Many of us might imagine a water well to be simply a hole in the ground, or a six-inch pipe sticking up somewhere in the backyard. But a drinking water well is more complicated than that. To understand how these structures work, it’s important to first know how they’re constructed.
When installing a well, the driller must first drill through something called overburden. This is the layer of topsoil, sand, clay or gravel just above the bedrock. There is often a lot of water in the overburden. Unfortunately, this water is often not pure enough to drink. Drillers must install a steel pipe or casing to keep the contaminated water out of the well. It is best if the casing is installed at least ten feet into competent bedrock.
Most drillers insist on a minimum of 40-feet casing to keep drinking water safe. Since casing comes in 20-foot lengths, it must be connected, either with a weld, or by using threaded pipe. Threaded and coupled pipe is generally thought to be the better way to go, since the homeowner won’t have to deal with a poor or cracked weld later on.

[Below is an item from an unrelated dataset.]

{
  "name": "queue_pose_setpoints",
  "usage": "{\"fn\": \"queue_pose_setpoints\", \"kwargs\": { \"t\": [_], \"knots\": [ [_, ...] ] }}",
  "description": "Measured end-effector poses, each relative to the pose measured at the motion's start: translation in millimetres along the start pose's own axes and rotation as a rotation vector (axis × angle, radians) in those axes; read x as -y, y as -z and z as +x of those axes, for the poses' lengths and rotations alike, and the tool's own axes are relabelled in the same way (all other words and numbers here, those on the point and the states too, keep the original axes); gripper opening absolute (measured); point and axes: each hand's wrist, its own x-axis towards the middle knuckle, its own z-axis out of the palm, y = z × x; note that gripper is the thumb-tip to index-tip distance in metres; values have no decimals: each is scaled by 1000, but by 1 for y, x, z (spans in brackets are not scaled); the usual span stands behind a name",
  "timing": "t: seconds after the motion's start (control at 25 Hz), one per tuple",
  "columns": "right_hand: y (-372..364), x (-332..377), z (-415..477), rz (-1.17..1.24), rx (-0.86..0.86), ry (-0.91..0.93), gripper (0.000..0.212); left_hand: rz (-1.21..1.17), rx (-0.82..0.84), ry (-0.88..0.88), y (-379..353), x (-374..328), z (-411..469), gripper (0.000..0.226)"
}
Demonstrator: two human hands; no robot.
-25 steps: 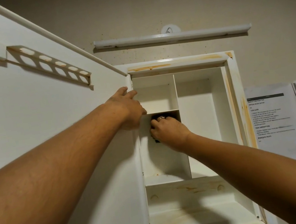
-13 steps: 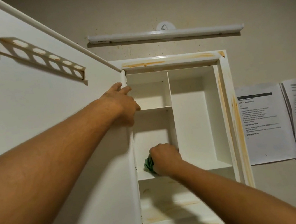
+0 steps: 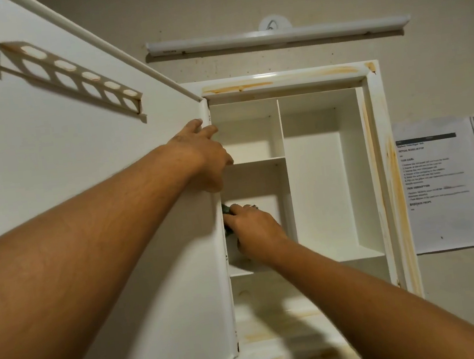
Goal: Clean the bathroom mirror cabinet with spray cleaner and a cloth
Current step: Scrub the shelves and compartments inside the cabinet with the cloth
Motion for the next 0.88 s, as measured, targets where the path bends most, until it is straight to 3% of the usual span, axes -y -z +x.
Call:
{"fn": "queue_pose_setpoints", "kwargs": {
  "t": [0.12,0.28,0.44,0.6,0.68,0.8,0.88],
  "knots": [
    [9,-13,-16,-71,297,169,24,-35,2,2,-3,2,4,67],
    [30,-13,-21,-241,545,21,15,-55,18,24,-6,2,6,71],
    [28,-1,-20,-210,540,-80,9,-35,18,13,-1,-2,3,70],
    [12,17,-17,317,424,-151,5,-59,18,19,-1,-3,0,73],
    [12,16,-17,220,424,-96,2,-62,15,15,-2,-3,0,72],
    [31,-3,-18,-131,535,-43,11,-62,13,14,-2,-4,-1,72],
    [35,-11,-18,-162,561,-88,10,-54,10,10,-2,-6,0,72]
  ]
}}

Casing must extend above the final grade level of the property. A good rule of thumb is 18” above grade. This will help keep surface water from entering the well. Also, when installing the first piece of casing, a flame hardened drive shoe will prevent surface water from entering the well, and seal the casing into the bedrock.

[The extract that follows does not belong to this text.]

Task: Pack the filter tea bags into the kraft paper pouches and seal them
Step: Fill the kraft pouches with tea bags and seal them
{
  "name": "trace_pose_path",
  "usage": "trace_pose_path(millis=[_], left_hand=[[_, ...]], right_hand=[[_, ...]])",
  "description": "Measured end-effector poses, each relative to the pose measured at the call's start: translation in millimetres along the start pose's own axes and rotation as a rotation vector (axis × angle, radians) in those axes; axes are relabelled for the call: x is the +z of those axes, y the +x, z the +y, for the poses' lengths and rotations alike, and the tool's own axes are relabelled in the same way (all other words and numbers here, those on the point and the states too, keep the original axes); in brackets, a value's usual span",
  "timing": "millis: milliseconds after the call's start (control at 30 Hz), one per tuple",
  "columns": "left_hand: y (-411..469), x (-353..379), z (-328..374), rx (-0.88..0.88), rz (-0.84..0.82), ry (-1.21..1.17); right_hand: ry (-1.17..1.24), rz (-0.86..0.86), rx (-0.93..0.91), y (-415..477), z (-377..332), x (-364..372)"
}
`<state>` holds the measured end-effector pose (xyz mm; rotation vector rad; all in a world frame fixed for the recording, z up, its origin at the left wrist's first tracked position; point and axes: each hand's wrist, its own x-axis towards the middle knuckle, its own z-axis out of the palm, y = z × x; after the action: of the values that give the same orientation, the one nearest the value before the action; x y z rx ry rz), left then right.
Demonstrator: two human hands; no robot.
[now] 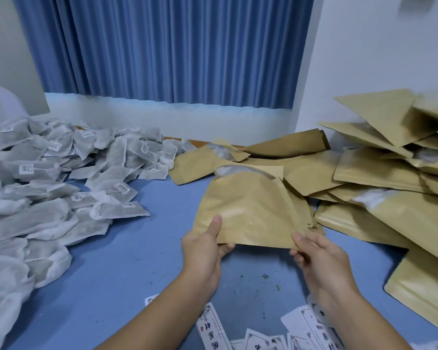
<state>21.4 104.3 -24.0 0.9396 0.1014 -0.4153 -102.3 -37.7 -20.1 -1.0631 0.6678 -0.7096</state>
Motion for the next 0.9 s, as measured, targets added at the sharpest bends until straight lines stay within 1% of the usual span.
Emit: trace_pose_path(millis=[67,100,133,200,267,333,400,500,567,633,767,900], left_hand=[[-8.4,4.4,-1.7,-0.033,0.012,-0.182],[-12.4,6.3,-5.3,-0.034,-0.001,-0.22],[-16.5,7.9,-10.1,-0.04,-0.036,-0.2],[-22.5,9.8,-19.1,-0.071,-0.116,-0.047],[-24.3,11.2,-24.7,-0.088,-0.135,0.059],[-24.2,11.6,-26.3,-0.082,-0.134,0.055],[-24.6,11.4,-26.7,-0.084,-0.144,0.058],[-26.1,10.0,-31.9,-0.117,-0.184,0.113],[-26.1,9.0,-34.3,-0.141,-0.203,0.159],[-25.7,7.5,-34.9,-0.162,-0.226,0.194],[-27.7,9.2,-37.3,-0.148,-0.231,0.226],[-32.3,13.1,-37.9,-0.106,-0.238,0.197]], right_hand=[[0.126,-0.018,-0.058,1.6,-1.4,4.1],[0.142,-0.037,-0.062,2.4,-1.1,6.0],[0.125,-0.07,-0.059,1.1,0.3,7.5],[0.034,-0.131,-0.062,-3.6,4.7,9.6],[-0.006,-0.111,-0.061,-6.7,8.7,10.1],[0.027,-0.077,-0.031,-9.4,10.1,8.8],[0.068,-0.087,0.018,-12.7,11.3,7.2],[0.042,-0.12,0.065,-18.8,12.0,5.4],[0.035,-0.111,0.097,-21.4,11.5,6.8],[0.045,-0.08,0.091,-22.6,10.8,9.0],[-0.009,0.005,-0.015,-20.8,14.9,8.7],[0.106,0.013,0.053,-29.3,15.5,14.9]])
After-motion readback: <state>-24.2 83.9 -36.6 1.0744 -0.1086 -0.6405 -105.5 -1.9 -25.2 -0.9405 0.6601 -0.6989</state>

Of course in order to be able to install the casing, the driller must drill a larger diameter hole. Since surface water will take the path of least resistance, it can flow down along the casing and possibly enter into the well through micro fractures before it is properly filtered. Grouting – a process of installing an expanding grout into this space to seal it off from surface water infiltration – will solve this problem. This is not a requirement in Pennsylvania, though several municipalities have had the foresight to require it.
In our area, most wells are open borehole construction. This means that once the well is in bedrock, there is an open hole through the bedrock. The well is drilled until an adequate supply of water is obtained from inlets – really nothing more than cracks and fissures in the bedrock through which water flows. If you’ve driven on an interstate, you’ve probably noticed water flowing out of the rock (or ice in the winter). This is how a water inlet works when it flows into a well.
Once the well is drilled, the installer will place a pump, and pipe water to the house. A four-foot deep trench is dug from the well to the house. This will insure that the water line will not freeze. A hole is drilled through the steel casing and a pitless adapter is installed. This is a cast brass part with rubber seals. It allows the pump to be mounted in the well and serves as the connection to pipe the water into the house. The water line is connected to the pitless adapter and then stubbed through the wall of the house. A conduit is also laid in the trench to supply power for the pump. This wire comes into the well through the top of the casing.
The next step is to install a holding tank. This is a tank to provide pressure in the house, with a switch to regulate the pump. When the pressure in the tank drops due to water being used, the switch tells the pump to start. When the tank becomes pressurized, the switch tells the pump to stop. The tank is then connected to the plumbing in the house.
It’s important to maintain the water system, and a good idea to have a professional check the system on a yearly basis. The Carbon County Groundwater Guardians can provide homeowners with further information on maintaining water wells and septic systems.